Search the entries below. Return every line that has "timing" in it.

[Stored items from a collection]
□ □ □ □ □
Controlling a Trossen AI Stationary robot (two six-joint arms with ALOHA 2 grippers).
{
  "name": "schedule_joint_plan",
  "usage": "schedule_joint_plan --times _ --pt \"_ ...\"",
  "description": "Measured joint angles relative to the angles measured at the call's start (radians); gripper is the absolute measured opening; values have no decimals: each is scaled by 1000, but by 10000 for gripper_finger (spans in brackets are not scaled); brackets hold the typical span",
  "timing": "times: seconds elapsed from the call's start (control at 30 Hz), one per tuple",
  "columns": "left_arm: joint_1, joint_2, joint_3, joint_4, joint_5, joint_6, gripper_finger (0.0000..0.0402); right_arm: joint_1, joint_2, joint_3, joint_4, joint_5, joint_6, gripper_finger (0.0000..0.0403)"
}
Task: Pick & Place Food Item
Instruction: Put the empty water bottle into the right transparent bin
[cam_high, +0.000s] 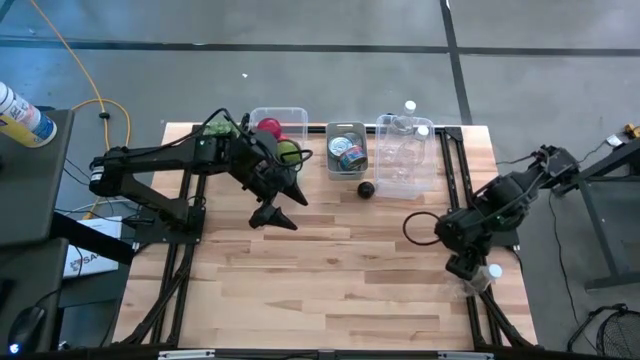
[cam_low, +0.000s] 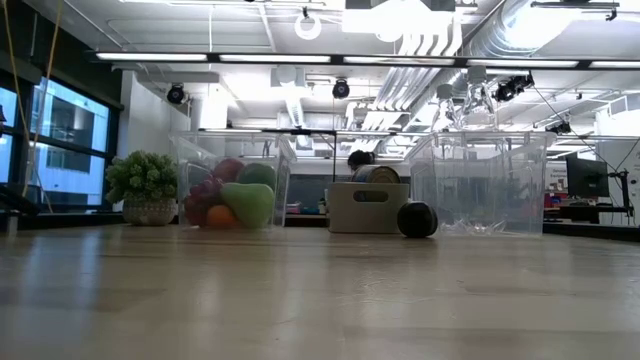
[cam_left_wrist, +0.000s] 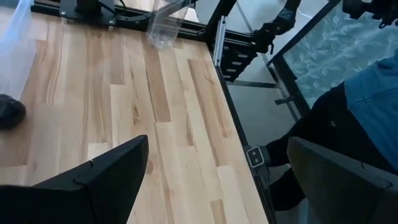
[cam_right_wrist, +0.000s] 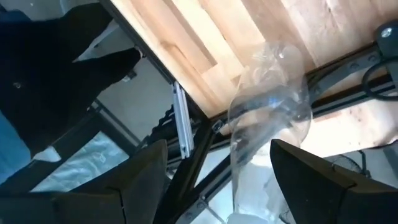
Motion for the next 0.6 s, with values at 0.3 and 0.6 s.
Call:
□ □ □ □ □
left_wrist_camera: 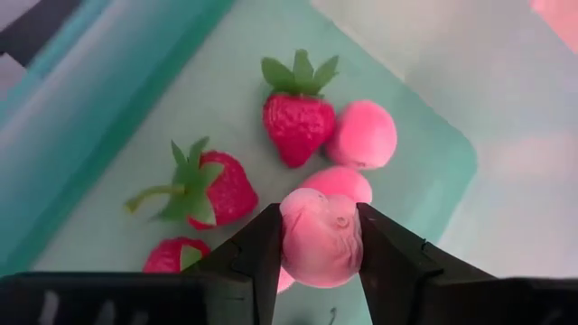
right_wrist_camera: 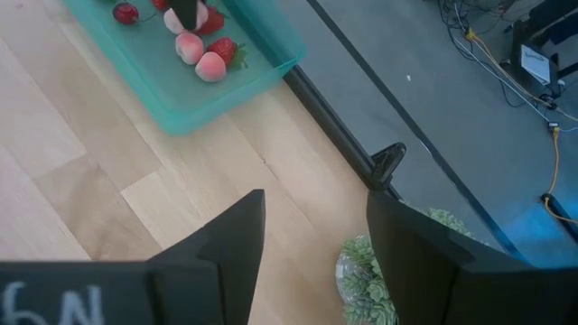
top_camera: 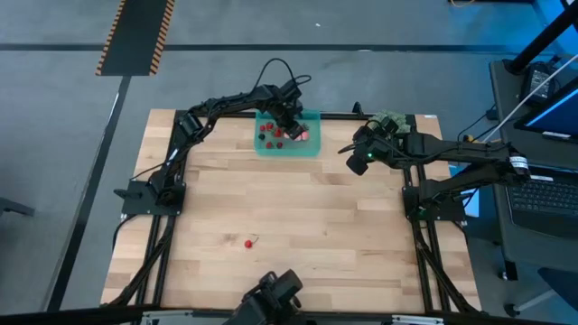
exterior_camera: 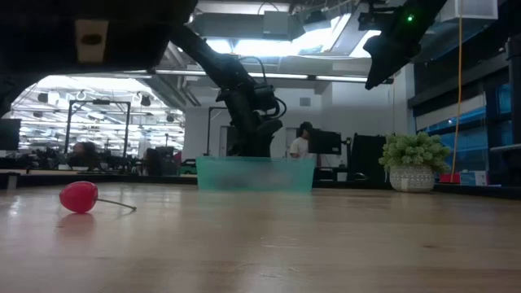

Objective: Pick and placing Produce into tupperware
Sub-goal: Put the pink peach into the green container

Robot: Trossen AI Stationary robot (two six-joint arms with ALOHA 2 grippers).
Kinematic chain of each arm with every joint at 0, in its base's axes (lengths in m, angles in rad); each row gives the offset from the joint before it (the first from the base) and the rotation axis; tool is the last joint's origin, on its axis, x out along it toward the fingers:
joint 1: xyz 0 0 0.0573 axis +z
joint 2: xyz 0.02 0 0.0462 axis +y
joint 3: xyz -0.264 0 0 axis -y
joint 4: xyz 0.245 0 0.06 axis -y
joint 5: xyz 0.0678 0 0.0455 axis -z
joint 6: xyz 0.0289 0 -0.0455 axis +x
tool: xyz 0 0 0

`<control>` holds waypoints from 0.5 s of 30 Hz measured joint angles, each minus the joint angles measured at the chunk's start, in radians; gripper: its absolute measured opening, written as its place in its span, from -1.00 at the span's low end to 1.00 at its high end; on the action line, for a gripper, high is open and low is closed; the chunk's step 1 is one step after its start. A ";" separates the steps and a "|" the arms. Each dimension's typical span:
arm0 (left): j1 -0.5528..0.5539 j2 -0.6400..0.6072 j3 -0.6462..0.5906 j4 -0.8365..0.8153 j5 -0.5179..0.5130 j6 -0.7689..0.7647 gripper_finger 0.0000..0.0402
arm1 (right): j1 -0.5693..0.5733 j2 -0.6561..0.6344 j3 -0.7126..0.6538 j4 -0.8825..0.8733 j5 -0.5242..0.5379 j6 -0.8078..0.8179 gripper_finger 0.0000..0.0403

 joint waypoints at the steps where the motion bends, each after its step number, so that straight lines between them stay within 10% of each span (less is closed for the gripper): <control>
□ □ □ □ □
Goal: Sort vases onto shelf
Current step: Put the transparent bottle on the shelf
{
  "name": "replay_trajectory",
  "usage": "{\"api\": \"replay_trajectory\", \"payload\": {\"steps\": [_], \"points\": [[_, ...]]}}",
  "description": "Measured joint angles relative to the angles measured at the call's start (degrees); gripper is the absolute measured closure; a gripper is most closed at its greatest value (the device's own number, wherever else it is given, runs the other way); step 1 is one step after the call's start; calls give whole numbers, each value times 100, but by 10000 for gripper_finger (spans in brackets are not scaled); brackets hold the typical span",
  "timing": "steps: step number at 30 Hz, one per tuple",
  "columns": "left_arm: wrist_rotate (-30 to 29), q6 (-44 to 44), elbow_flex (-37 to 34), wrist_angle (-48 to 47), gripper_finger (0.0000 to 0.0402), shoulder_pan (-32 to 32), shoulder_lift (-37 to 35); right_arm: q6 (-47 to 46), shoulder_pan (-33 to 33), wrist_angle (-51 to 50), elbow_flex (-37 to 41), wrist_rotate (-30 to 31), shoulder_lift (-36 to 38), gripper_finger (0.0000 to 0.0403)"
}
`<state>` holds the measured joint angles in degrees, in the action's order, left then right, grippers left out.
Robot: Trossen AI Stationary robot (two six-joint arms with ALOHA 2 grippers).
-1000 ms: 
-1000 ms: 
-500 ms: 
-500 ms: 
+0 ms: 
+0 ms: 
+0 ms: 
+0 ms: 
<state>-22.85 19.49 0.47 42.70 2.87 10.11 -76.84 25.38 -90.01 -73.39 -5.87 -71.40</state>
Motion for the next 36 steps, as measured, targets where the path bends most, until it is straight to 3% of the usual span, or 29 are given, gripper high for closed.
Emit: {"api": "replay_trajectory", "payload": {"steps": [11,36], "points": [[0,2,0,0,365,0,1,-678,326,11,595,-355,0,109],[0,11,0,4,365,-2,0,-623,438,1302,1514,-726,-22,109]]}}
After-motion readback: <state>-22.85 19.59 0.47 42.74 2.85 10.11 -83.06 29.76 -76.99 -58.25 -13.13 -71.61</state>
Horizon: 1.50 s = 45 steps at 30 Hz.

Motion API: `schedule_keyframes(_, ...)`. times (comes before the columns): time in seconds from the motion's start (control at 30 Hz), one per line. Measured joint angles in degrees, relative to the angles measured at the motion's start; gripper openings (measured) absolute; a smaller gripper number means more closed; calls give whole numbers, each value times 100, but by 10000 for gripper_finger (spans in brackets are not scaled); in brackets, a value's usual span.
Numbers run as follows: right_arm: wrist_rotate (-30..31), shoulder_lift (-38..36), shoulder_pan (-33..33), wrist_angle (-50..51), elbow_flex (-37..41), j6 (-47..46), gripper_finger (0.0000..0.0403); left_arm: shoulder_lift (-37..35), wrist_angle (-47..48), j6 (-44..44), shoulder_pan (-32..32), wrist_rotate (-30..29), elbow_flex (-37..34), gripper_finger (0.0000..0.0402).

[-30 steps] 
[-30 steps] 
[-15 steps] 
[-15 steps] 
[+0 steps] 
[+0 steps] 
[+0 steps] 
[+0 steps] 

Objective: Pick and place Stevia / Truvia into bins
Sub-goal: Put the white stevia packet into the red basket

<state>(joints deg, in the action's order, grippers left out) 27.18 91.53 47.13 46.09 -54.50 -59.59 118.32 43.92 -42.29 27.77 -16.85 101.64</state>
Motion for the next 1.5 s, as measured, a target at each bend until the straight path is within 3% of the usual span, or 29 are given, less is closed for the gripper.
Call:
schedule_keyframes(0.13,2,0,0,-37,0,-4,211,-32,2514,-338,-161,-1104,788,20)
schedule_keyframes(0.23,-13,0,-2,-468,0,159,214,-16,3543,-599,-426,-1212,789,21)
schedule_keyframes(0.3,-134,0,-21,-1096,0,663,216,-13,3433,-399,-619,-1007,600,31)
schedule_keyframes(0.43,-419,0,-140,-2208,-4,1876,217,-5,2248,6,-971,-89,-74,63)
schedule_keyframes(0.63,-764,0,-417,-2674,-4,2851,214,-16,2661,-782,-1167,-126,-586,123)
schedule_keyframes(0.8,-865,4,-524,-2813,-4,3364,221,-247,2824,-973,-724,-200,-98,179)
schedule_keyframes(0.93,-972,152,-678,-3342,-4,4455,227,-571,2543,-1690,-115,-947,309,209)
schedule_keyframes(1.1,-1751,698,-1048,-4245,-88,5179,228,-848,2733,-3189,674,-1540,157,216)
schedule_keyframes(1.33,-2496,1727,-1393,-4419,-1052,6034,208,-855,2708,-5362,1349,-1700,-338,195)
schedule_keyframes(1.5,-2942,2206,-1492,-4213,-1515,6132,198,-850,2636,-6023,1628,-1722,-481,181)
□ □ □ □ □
• WRITTEN RESPONSE
  "timing": "times: seconds elapsed from the call's start (control at 30 Hz), one per tuple",
  "timing": "steps: step number at 30 Hz, one per tuple",

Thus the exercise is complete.